Sunday, March 3, 2019

Precious Unity



Psalm 133: 1-3           


How wonderful and pleasant it is
    when brothers live together in harmony!
For harmony is as precious as the anointing oil
    that was poured over Aaron’s head,
    that ran down his beard
    and onto the border of his robe.
Harmony is as refreshing as the dew from Mount Hermon
    that falls on the mountains of Zion.
And there the Lord has pronounced his blessing,
    even life everlasting.


Families - we all have them.

They are the place where life begins…

- Where we are nurtured, protected, fed, and raised.


- Where we learn to interact with others and the world around us.


- We learn how to say “please” and “thank you”
.

- We learn how to say “excuse me” and “I’m sorry”.


- We learn that falling down or touching a hot stove can be painful.



And we learn how love - expressed in a hug, a kiss, an embrace, a kind word - can make things, at least a little, better.


But families can also be one of the first places where we learn other things….

- How to hurt or be hurt by those who are supposed to love us the best - the most


- Exposure to disagreements and dysfunctional relationships


- Where we can be spoken to harshly


- Where we can feel the sting of betrayal


- Where an exit seems like salvation…



Families are tricky things.


Families can be messy.


Places of love, and places of pain.


Families gather around the table, sharing their lives and sometimes their differences, seeking to find and maintain a precious unity that stays with us through the good and the bad.


Unity, by the way, is not uniformity.


Unity is not the absence of differences - it is the choice of  intentional relationship in the midst of those differences - held together by a bond that does not come natural to any of us.


A bond of love.



The family that I call the United Methodist Church -

The family in which I first heard about real life (abundant and eternal)…

The family that nurtured, fed, and protected my faith… 

The family that taught me how to say “please” and “thank you”, and “excuse me”, and “I’m sorry.”…

The family that comforted me when life hurt….


Had a fight last week.


One that started when I was very young and one that the enemy of the KOG has been using to divide us for far, far too long.


Members of the family came together, trying to find a way forward that could preserve our precious unity…

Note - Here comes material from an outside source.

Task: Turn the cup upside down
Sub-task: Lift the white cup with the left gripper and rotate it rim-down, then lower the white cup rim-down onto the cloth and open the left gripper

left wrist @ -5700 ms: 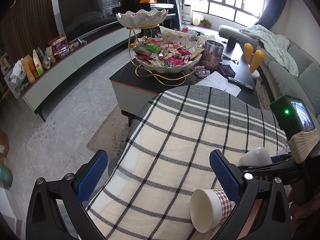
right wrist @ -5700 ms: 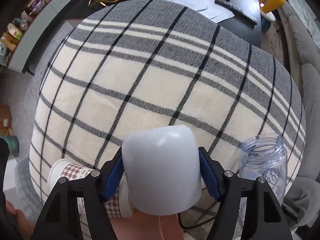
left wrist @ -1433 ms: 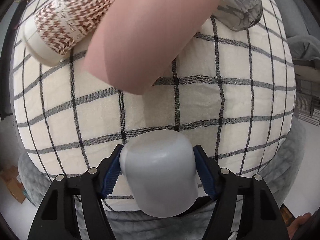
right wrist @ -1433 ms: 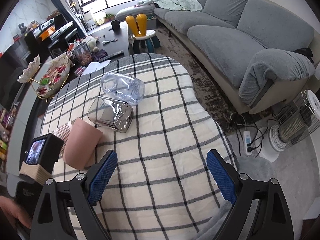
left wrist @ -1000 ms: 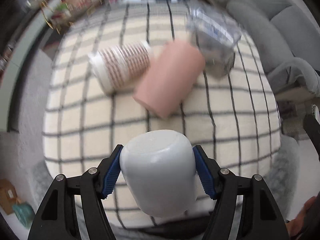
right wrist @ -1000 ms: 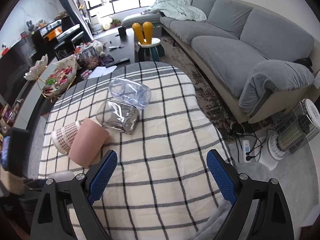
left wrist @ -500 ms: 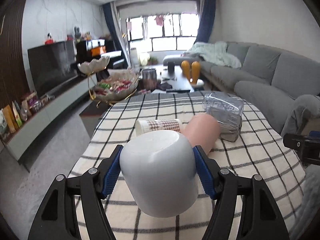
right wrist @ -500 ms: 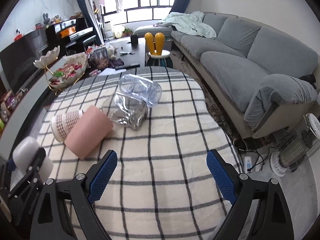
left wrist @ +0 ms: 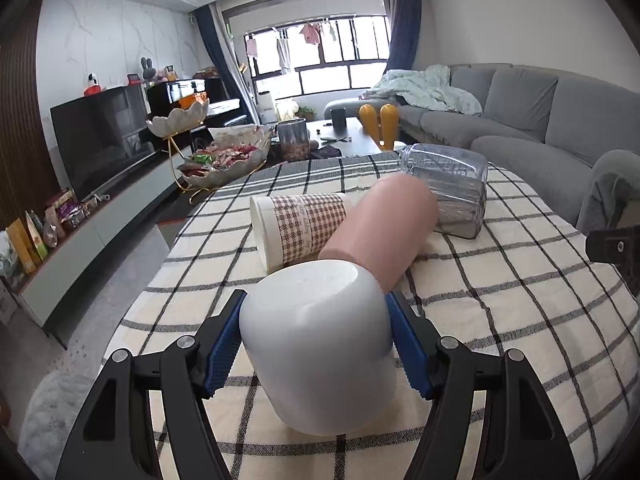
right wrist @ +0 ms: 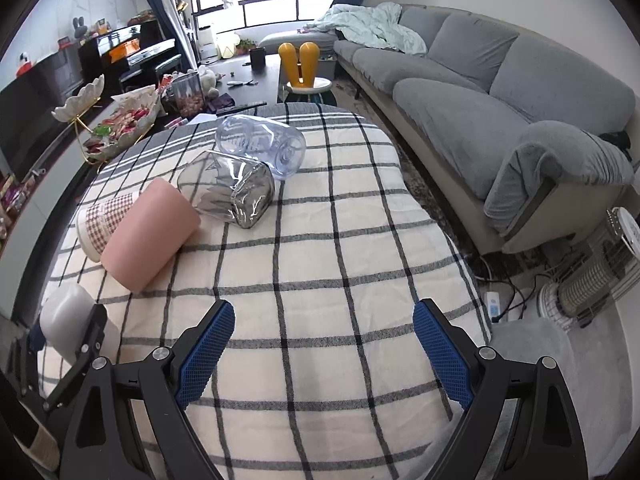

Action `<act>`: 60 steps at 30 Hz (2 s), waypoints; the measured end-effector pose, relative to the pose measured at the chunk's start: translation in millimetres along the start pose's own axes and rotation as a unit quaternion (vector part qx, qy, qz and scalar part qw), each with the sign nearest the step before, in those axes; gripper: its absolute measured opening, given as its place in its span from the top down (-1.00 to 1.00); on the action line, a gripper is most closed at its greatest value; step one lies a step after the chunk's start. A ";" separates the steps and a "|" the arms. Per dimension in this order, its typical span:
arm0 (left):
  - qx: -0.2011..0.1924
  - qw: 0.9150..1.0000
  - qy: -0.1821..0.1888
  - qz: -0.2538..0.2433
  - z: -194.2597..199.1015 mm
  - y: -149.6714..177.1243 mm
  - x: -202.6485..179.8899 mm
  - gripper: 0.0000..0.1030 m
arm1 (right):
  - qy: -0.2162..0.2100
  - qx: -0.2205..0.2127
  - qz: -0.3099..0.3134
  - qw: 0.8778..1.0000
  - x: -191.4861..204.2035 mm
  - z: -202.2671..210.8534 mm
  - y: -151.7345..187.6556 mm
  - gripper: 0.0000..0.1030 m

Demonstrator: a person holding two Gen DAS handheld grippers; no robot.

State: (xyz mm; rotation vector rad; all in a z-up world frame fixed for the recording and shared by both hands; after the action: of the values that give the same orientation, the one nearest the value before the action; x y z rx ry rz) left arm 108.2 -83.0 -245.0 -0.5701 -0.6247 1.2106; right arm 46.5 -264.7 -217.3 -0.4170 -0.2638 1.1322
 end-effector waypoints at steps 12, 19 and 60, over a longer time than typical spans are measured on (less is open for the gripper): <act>0.040 0.999 0.007 -0.014 -6.1 15.5 -15.0 -0.35 | -0.001 0.007 -0.010 1.000 -6.3 -0.6 -0.1 -0.77; 0.053 0.998 0.004 -0.014 -3.8 19.5 -15.4 -0.37 | -0.003 0.003 -0.009 1.000 -5.3 4.2 -0.9 -0.77; 0.131 0.989 -0.029 0.061 153.8 -43.9 82.6 -0.76 | -0.010 -0.045 0.040 0.998 39.3 162.0 7.4 -0.90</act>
State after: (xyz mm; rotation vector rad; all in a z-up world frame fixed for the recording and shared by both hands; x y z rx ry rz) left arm 47.5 -3.8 -95.1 -0.3568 -0.4736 1.4035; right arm -9.8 -195.7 -76.2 -0.4997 -0.3197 1.2063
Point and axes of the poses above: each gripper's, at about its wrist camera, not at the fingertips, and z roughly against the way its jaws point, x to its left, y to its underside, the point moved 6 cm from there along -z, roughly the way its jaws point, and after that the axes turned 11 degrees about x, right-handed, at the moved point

But, instead, made decisions that may have only added fuel to the fire and may unavoidably lead to a painful divorce.

I pray that is not the case.


You have no idea how I pray that is not the case.

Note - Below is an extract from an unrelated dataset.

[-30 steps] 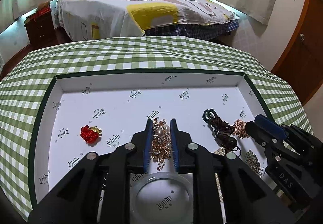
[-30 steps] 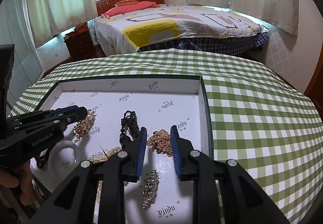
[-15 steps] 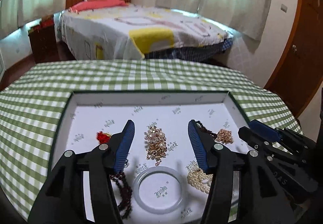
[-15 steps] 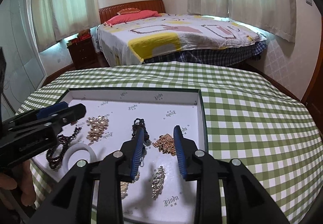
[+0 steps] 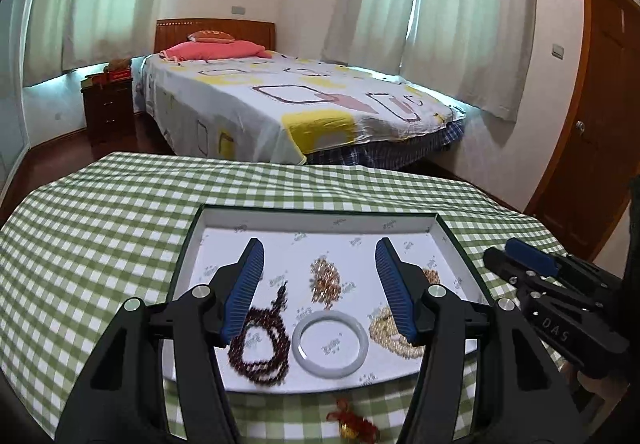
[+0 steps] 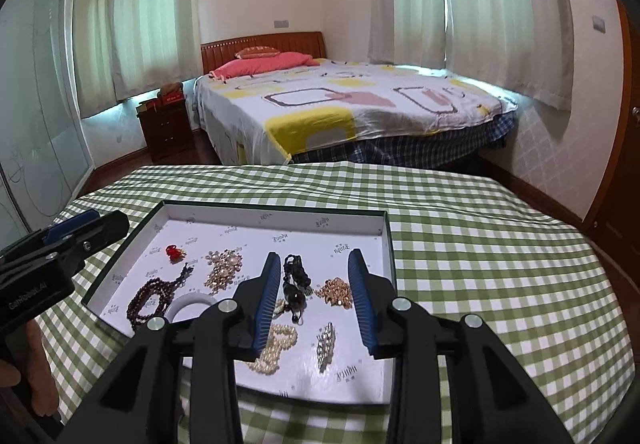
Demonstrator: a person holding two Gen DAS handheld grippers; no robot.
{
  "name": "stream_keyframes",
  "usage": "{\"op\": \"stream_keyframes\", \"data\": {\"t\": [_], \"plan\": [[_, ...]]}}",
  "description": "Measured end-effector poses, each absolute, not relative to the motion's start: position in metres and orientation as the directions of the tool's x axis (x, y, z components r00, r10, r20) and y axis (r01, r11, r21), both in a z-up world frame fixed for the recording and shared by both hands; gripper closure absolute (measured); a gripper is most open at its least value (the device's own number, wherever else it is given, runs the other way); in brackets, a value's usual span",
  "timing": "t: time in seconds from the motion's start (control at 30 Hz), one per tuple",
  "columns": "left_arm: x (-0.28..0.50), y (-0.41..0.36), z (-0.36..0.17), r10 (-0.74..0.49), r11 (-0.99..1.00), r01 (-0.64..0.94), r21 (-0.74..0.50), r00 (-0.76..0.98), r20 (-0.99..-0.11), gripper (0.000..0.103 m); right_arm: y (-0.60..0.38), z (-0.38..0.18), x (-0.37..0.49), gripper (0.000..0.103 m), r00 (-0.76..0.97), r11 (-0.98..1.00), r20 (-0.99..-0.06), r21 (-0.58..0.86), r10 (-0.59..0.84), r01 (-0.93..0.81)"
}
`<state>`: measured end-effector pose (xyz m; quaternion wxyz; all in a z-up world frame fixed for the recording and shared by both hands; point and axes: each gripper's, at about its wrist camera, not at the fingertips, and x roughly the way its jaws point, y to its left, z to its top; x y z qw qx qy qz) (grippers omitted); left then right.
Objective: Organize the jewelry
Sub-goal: 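Open both tools to release the brooch and chain in the box, then move both tools back to the table toward the pearl ring and red charm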
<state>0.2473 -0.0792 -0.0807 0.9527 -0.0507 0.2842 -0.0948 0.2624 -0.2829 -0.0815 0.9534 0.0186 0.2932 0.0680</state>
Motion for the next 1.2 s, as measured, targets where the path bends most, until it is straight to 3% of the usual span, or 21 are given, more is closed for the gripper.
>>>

You see, I am a child of divorce….


When I was about 13, my parents - who must have loved each other at some point in their 25 year marriage - now found themselves living at opposite ends of the house.


Each night, as I said my prayers, I cried out to God:


“God, please don’t let happen what I think is going to happen.”


But then, one night … it did.


Sitting on the couch in our den, my father told me their decision.


As the news sank deep into my chest, he asked me if I was OK.


I swallowed hard … and lied - “Yes”, while every fiber in my body wanted to cry out “No!”


Before I knew it, the house was sold and our lives turned upside down.


It was a painful experience, to be sure.


And though un-welcomed, it became a place of great strength, learning, and growth for me.


I discovered truths - some good, some not so good - about my mother, my father, our family, even myself.


And through it all, I learned how to firmly trust in God - a gift I am grateful for, especially today.



My other family - The United Methodist Church - may be headed down a similar road.


I honestly don’t know.


I can assure you that I am - and have been - praying for peace and continued unity.


But even if the answer is an un-welcome one, I know God will see us through.


He always has.



Part of my pain this past week is in seeing a church - a family that I love - struggle to hold on to what they feel is essential -


One side seeking to preserve their understanding of marriage, the other seeking to be loved unconditionally.


Neither side wants to hurt the other.


But the pain is real, and palpable. And unfortunate.


For me, what is truly heartbreaking, is to see the church where my faith was born - a church that welcomed me and allowed me to question, grow, and mature - potentially lose what I feel is uniquely ours as Wesleyan Christians:


- The ability to recognize that devoted, well meaning and serious Christians can read the Scriptures and come to different understandings.

- The ability to listen to one another - to be challenged - and maybe see something we didn’t see before, or be strengthened in our convictions.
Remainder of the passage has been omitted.